Personal information
- Full name: Sham Habib Ben Youssef
- Date of birth: 31 March 1989 (age 36)
- Place of birth: Marseille, France
- Height: 1.89 m (6 ft 2 in)
- Position: Centre-back

Youth career
- 1995–2007: US Traminots Marseille
- 2007–2008: Bastia

Senior career*
- Years: Team / Apps / (Gls)
- 2008–2009: Bastia / 4 / (0)
- 2009–2011: ES Tunis / 27 / (3)
- 2011–2012: Leyton Orient / 9 / (0)
- 2012–2015: Astra Giurgiu / 67 / (3)
- 2015–2017: Caen / 35 / (3)
- 2015–2016: Caen B / 5 / (2)
- 2017–2019: Kasımpaşa / 73 / (4)
- 2020: Denizlispor / 4 / (0)
- 2020–2021: CFR Cluj / 7 / (0)
- 2022: Beroe / 13 / (0)
- 2022: Quevilly-Rouen B / 1 / (0)
- 2022–2023: Quevilly-Rouen / 27 / (1)
- 2023–2024: Caen / 4 / (0)
- Total:  / 276 / (16)

International career^{‡}
- 2008–2009: Tunisia U20 / 8 / (0)
- 2010–2019: Tunisia / 48 / (2)

= Syam Ben Youssef =

Footballer (born 1989)

Syam Habib Ben Youssef (صيام الحبيب بن يوسف; born 31 March 1989) is a former professional footballer who played as a centre-back. Born in France, he played for the Tunisia national team from 2010 to 2019, scoring two goals in forty-eight caps.

==Club career==
===Bastia===
Born in Marseille, Ben Youssef passed by the Union sportif des traminots Marseille and the training center of SC Bastia.

===ES Tunis===
He joined ES Tunis on a two-year contract on 12 August 2009, he made his professional debut in the Tunisian championship on 12 September 2009, against CS Sfaxien (4–0) at Stade 7 November, and scored his first goal. On 14 December, he received his first convocation with the national team.

===Leyton Orient===
In 2012 Ben Youssef played for English club Leyton Orient,

===Astra Giurgiu===
He signed to Astra Giurgiu in Romania, where he remained three seasons, won 2013–14 Cupa României and discovered European competitions.

===Caen===
On 29 June 2015, free of any contract with the Romanian club, Ben Youssef committed for three seasons to Caen, he played his first match in Ligue 1 on 22 August against OGC Nice. He scored his first goal in the fifth day against Troyes AC.

===Kasımpaşa===
On 5 July 2017, he agreed with Caen to cancel his contract and joined the Turkish club Kasımpaşa for three seasons.

===Denizlispor===
Ben Youssef moved to Turkish club Denizlispor in 2020.

===CFR Cluj===
On 4 November 2020, Ben Youssef joined Romanian club CFR Cluj.

===Beroe===
In February 2022, Ben Youssef signed with Bulgarian First League club Beroe. He left Beroe at the end of the season.

=== Return to Caen ===

On 1 July 2023, Ben Youssef returned to Caen, signing a one-year contract with the club.

==International career==
With the Tunisia Ben Youssef started in 2013. He played his first African Cup in 2015, he participated also in 2017 Africa Cup of Nations.

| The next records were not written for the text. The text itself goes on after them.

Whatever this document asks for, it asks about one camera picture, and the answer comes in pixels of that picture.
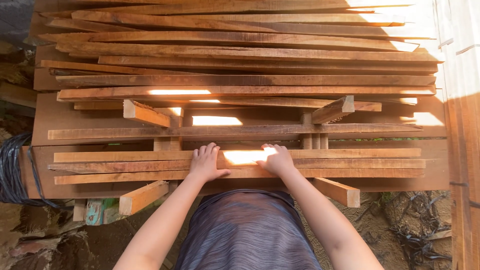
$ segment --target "stack of lumber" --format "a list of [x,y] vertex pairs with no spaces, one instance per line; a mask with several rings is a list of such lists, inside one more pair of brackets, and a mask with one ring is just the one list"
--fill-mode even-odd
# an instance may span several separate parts
[[[60,91],[39,95],[32,140],[34,155],[45,157],[39,174],[71,197],[120,196],[120,212],[132,214],[174,190],[188,173],[187,150],[199,142],[225,150],[267,142],[292,149],[314,186],[349,207],[358,207],[360,190],[326,178],[376,183],[369,191],[433,187],[421,181],[431,164],[418,159],[421,147],[331,149],[328,141],[434,133],[398,119],[424,112],[411,109],[422,99],[436,100],[434,73],[443,58],[424,46],[433,31],[377,12],[412,4],[75,0],[70,10],[44,9],[35,86]],[[47,78],[55,84],[42,83]],[[237,122],[198,124],[195,117]],[[150,148],[132,151],[127,142]],[[121,145],[113,152],[84,146],[111,143]],[[241,154],[248,162],[220,154],[218,168],[232,174],[202,194],[230,183],[285,188],[252,163],[259,153]]]

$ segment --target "black rope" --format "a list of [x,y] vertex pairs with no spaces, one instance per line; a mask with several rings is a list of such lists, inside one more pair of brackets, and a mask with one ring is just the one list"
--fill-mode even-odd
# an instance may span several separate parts
[[29,199],[20,175],[20,161],[18,155],[22,146],[32,139],[32,133],[22,133],[3,141],[0,148],[0,201],[29,206],[51,206],[59,209],[72,209],[72,207],[59,206],[56,203],[45,199],[42,193],[36,167],[32,159],[31,149],[28,149],[28,159],[32,164],[32,171],[35,186],[40,200]]

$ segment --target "lumber pile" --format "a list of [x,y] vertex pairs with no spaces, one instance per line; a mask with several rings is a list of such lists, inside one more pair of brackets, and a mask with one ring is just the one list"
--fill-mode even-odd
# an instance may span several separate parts
[[[381,114],[391,104],[415,106],[417,98],[437,93],[434,73],[443,57],[419,44],[433,33],[375,11],[411,1],[75,2],[72,10],[39,13],[46,26],[61,31],[37,35],[58,56],[37,59],[37,67],[55,77],[58,103],[73,105],[59,116],[62,124],[34,132],[33,144],[154,143],[153,151],[54,151],[47,165],[57,185],[155,181],[121,193],[120,213],[133,214],[175,189],[190,166],[191,151],[182,142],[196,140],[290,143],[305,177],[348,207],[360,205],[360,190],[327,178],[425,176],[418,148],[328,147],[329,135],[423,131],[415,124],[344,121]],[[44,87],[36,83],[37,90]],[[219,113],[196,123],[195,117],[210,116],[191,116],[200,108],[228,110],[231,117]],[[259,108],[267,116],[254,115]],[[237,122],[222,123],[221,117]],[[217,183],[269,183],[276,176],[252,163],[258,155],[221,152],[217,166],[232,174]],[[205,192],[220,192],[218,185]]]

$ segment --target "person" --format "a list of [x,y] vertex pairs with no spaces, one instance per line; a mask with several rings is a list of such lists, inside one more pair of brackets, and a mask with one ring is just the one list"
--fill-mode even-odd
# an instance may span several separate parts
[[[202,186],[218,170],[215,143],[193,151],[190,172],[139,229],[114,270],[158,270]],[[383,270],[348,219],[295,168],[284,146],[262,146],[256,161],[280,177],[296,199],[334,270]],[[202,199],[182,243],[176,270],[321,269],[293,199],[284,192],[234,190]]]

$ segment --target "person's right hand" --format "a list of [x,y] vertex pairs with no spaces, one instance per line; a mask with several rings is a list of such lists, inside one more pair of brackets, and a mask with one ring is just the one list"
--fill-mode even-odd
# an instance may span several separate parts
[[266,153],[266,160],[257,160],[255,162],[265,170],[280,177],[285,172],[296,170],[292,157],[285,146],[264,144],[262,149]]

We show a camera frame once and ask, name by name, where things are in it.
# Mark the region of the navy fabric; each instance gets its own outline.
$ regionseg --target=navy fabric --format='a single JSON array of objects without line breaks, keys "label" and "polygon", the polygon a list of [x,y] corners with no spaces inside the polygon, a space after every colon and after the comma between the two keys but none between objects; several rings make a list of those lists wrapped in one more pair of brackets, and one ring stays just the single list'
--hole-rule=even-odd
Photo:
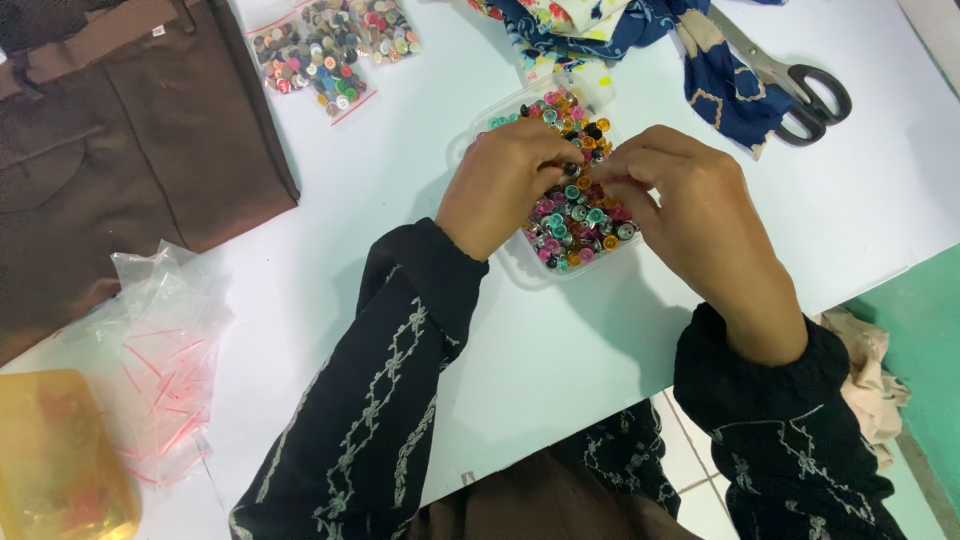
[{"label": "navy fabric", "polygon": [[[786,0],[754,0],[780,5]],[[666,36],[679,16],[694,9],[707,12],[709,0],[634,0],[627,5],[609,41],[542,34],[537,19],[517,0],[486,0],[499,8],[504,24],[541,51],[570,51],[618,61],[632,46],[645,47]],[[767,134],[783,120],[792,99],[776,85],[763,86],[730,51],[726,42],[696,58],[686,59],[684,91],[694,110],[723,135],[753,149],[762,147]]]}]

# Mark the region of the scissors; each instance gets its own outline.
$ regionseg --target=scissors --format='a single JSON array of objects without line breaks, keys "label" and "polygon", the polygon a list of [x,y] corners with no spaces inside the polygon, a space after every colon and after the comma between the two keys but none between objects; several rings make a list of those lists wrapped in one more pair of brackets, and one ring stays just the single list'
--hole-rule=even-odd
[{"label": "scissors", "polygon": [[[793,96],[790,112],[809,131],[810,136],[795,135],[780,125],[775,133],[783,141],[795,146],[812,144],[823,138],[827,133],[827,126],[837,124],[850,116],[853,107],[850,94],[835,77],[818,67],[802,63],[787,65],[775,61],[740,32],[740,29],[712,4],[707,11],[707,18],[723,33],[727,42],[739,51],[758,79],[766,85],[779,85]],[[807,77],[822,84],[833,94],[837,103],[837,112],[830,110],[824,100],[806,83]]]}]

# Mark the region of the black sleeve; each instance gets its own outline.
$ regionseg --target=black sleeve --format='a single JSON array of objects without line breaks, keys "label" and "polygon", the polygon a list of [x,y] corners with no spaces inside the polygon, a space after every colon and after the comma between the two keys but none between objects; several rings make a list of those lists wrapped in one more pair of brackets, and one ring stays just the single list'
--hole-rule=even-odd
[{"label": "black sleeve", "polygon": [[230,512],[240,540],[391,538],[420,506],[442,366],[489,265],[429,219],[370,250],[356,319]]},{"label": "black sleeve", "polygon": [[831,331],[806,329],[800,359],[765,367],[735,353],[702,304],[677,345],[674,396],[713,440],[733,524],[742,538],[904,538],[881,503],[893,484],[840,395],[847,350]]}]

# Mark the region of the hand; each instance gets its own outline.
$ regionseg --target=hand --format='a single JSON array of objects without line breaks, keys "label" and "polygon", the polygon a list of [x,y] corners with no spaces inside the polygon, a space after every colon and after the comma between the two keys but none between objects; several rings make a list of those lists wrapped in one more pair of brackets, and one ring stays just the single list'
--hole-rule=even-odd
[{"label": "hand", "polygon": [[732,157],[654,126],[621,144],[592,176],[630,209],[650,249],[724,317],[742,356],[777,365],[803,353],[806,326],[793,281]]},{"label": "hand", "polygon": [[537,199],[583,154],[544,122],[520,118],[467,148],[434,220],[464,253],[487,260]]}]

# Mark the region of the orange plastic box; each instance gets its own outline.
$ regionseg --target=orange plastic box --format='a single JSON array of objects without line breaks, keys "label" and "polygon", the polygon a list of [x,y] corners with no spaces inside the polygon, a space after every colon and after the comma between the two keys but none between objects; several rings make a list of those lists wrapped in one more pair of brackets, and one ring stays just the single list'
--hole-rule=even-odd
[{"label": "orange plastic box", "polygon": [[0,528],[6,540],[127,540],[139,504],[83,376],[0,376]]}]

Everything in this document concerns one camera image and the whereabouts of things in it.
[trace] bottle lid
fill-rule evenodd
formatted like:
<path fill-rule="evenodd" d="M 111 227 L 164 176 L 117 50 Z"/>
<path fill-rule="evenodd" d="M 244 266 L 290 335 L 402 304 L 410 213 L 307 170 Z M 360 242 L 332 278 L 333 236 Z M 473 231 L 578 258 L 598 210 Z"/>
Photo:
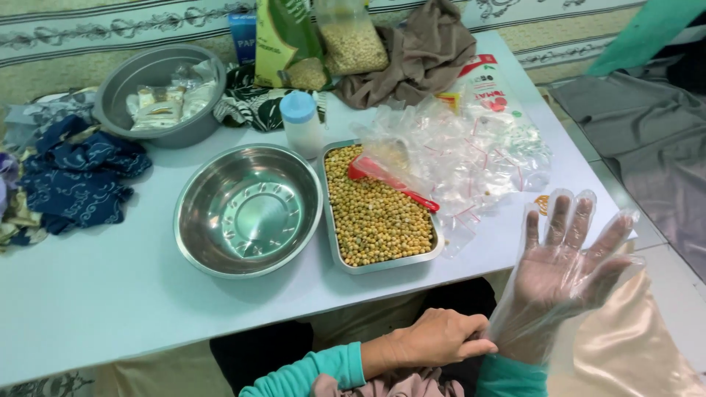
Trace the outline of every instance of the bottle lid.
<path fill-rule="evenodd" d="M 306 123 L 316 114 L 316 101 L 305 92 L 291 92 L 280 101 L 280 114 L 282 120 L 288 123 Z"/>

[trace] white plastic bottle
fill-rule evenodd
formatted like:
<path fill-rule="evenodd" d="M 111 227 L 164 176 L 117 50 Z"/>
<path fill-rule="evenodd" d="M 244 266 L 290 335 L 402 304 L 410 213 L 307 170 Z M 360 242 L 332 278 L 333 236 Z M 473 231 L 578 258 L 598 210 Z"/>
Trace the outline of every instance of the white plastic bottle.
<path fill-rule="evenodd" d="M 280 102 L 289 148 L 303 158 L 318 157 L 323 147 L 323 130 L 316 113 L 316 101 L 303 91 L 286 94 Z"/>

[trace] tissue box
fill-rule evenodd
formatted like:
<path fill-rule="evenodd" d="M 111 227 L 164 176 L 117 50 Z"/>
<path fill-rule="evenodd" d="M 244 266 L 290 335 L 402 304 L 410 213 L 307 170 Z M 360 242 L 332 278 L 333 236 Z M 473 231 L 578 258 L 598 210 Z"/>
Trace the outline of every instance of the tissue box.
<path fill-rule="evenodd" d="M 257 16 L 250 13 L 231 13 L 228 15 L 230 35 L 233 36 L 235 54 L 241 65 L 252 64 L 255 61 L 255 34 Z"/>

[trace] bag of white beans
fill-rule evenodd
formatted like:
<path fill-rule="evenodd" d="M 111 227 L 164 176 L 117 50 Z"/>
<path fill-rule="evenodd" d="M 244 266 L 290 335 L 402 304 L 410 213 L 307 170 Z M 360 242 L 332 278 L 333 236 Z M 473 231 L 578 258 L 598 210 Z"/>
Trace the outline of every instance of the bag of white beans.
<path fill-rule="evenodd" d="M 331 74 L 367 73 L 388 67 L 388 53 L 363 1 L 316 0 L 315 10 Z"/>

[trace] white table
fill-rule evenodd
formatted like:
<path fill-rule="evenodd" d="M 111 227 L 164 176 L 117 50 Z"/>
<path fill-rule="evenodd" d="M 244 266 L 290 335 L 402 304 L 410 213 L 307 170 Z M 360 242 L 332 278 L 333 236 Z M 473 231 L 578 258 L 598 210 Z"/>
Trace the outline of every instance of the white table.
<path fill-rule="evenodd" d="M 479 54 L 493 54 L 522 106 L 554 152 L 551 185 L 598 198 L 595 225 L 615 203 L 495 32 L 476 34 Z M 330 96 L 328 142 L 354 138 L 348 124 L 369 123 Z M 174 348 L 214 336 L 348 305 L 431 288 L 515 265 L 523 204 L 515 194 L 502 215 L 484 220 L 453 260 L 350 275 L 334 268 L 324 222 L 292 262 L 249 280 L 206 275 L 179 253 L 172 216 L 182 186 L 222 150 L 245 143 L 287 145 L 282 131 L 222 128 L 184 150 L 150 148 L 155 166 L 134 187 L 120 225 L 50 237 L 0 259 L 0 386 Z M 599 227 L 587 243 L 593 243 Z"/>

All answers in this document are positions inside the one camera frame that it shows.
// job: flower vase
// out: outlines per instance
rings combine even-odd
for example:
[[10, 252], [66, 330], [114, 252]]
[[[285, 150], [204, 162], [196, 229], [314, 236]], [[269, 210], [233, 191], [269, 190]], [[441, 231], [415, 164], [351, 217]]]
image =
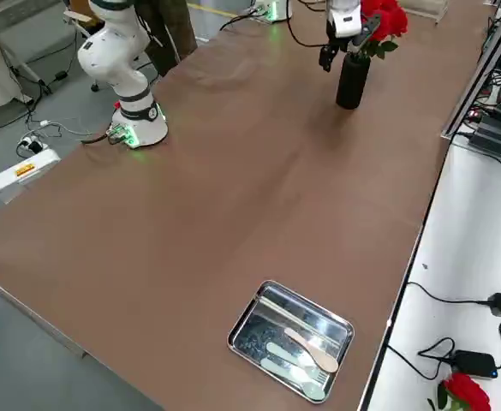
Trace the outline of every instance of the flower vase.
[[347, 110], [356, 109], [361, 103], [367, 83], [370, 57], [358, 57], [348, 53], [343, 59], [342, 73], [337, 86], [336, 103]]

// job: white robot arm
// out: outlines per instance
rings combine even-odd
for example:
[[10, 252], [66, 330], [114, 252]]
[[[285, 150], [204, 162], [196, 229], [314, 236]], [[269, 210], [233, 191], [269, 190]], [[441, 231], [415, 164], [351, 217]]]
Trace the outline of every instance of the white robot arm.
[[379, 15], [363, 19], [361, 0], [326, 0], [328, 45], [320, 49], [319, 64], [330, 72], [336, 54], [340, 50], [359, 51], [378, 29], [379, 23]]
[[108, 135], [132, 148], [158, 143], [167, 134], [164, 116], [147, 78], [130, 63], [144, 52], [150, 38], [131, 0], [90, 0], [104, 27], [79, 49], [81, 67], [94, 79], [109, 83], [121, 107], [113, 115]]

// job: red rose
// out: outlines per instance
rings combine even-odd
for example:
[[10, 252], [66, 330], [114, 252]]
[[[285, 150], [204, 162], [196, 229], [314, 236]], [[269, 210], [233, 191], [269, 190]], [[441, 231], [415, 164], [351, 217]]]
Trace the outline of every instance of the red rose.
[[472, 411], [491, 411], [490, 398], [467, 374], [455, 372], [443, 384], [453, 396], [466, 402]]
[[381, 9], [385, 11], [392, 11], [398, 9], [397, 0], [382, 0]]
[[361, 13], [370, 17], [381, 7], [381, 0], [361, 0]]
[[390, 34], [401, 37], [403, 33], [408, 31], [408, 17], [406, 12], [400, 7], [396, 7], [390, 12], [390, 24], [391, 32]]
[[378, 30], [373, 33], [371, 40], [381, 41], [391, 34], [391, 15], [385, 10], [378, 10], [376, 14], [379, 14], [381, 20], [379, 21]]

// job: silver tray
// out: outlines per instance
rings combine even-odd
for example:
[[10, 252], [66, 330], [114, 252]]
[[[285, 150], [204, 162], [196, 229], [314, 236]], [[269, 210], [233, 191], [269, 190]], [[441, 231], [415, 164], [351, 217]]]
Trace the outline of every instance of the silver tray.
[[[338, 364], [336, 372], [327, 373], [317, 368], [307, 351], [284, 333], [285, 328], [295, 330], [314, 347], [336, 358]], [[354, 334], [353, 326], [345, 319], [279, 283], [266, 281], [261, 284], [231, 330], [228, 345], [235, 353], [281, 384], [308, 401], [319, 404], [328, 398]], [[298, 366], [272, 354], [272, 345], [268, 343], [274, 343], [294, 356], [298, 360]], [[324, 391], [324, 398], [317, 399], [315, 396], [315, 399], [312, 399], [306, 395], [302, 384], [266, 370], [260, 364], [264, 358], [273, 361], [296, 377], [301, 376], [301, 370], [306, 374], [303, 376], [305, 379], [314, 377], [313, 381], [308, 383], [314, 389], [317, 384]]]

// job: plastic fork
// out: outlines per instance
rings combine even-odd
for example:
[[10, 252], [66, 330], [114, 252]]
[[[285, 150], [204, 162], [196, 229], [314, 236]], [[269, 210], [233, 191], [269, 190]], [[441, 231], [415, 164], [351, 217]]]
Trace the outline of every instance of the plastic fork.
[[294, 357], [291, 353], [289, 353], [288, 351], [286, 351], [284, 348], [280, 347], [279, 345], [275, 344], [274, 342], [268, 342], [267, 345], [265, 346], [265, 348], [271, 354], [274, 354], [277, 357], [282, 358], [283, 360], [289, 362], [290, 364], [293, 364], [293, 365], [298, 366], [299, 368], [303, 369], [307, 373], [309, 378], [314, 379], [315, 381], [317, 381], [321, 385], [326, 383], [326, 381], [330, 377], [330, 374], [328, 372], [322, 371], [317, 366], [308, 366], [308, 365], [303, 364], [300, 360], [298, 360], [296, 357]]

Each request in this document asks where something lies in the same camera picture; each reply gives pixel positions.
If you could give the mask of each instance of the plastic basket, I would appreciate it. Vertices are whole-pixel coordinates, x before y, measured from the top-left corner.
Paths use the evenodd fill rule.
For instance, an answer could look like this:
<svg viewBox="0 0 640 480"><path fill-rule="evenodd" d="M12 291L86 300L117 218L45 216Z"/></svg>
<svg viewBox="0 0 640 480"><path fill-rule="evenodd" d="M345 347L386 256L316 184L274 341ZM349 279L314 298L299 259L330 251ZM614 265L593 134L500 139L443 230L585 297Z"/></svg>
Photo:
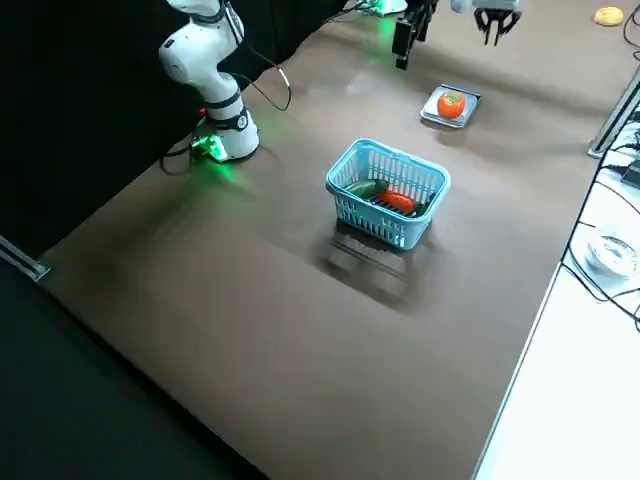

On 17 November 2015, he scored his first goal with the Tunisian team in the second round of the 2018 World Cup qualification against Mauritania.

In June 2018 he was named in Tunisia’s 23-man squad for the 2018 FIFA World Cup in Russia.

==Career statistics==

Appearances and goals by national team and year
| National team | Year | Apps | Goals |
| Tunisia | 2013 | 2 | 0 |
| 2014 | 9 | 0 |
| 2015 | 12 | 1 |
| 2016 | 4 | 0 |
| 2017 | 12 | 0 |
| 2018 | 7 | 0 |
| 2019 | 2 | 1 |
| Total |  | 48 | 2 |

Scores and results list Tunisia's goal tally first, score column indicates score after each Ben Youssef goal.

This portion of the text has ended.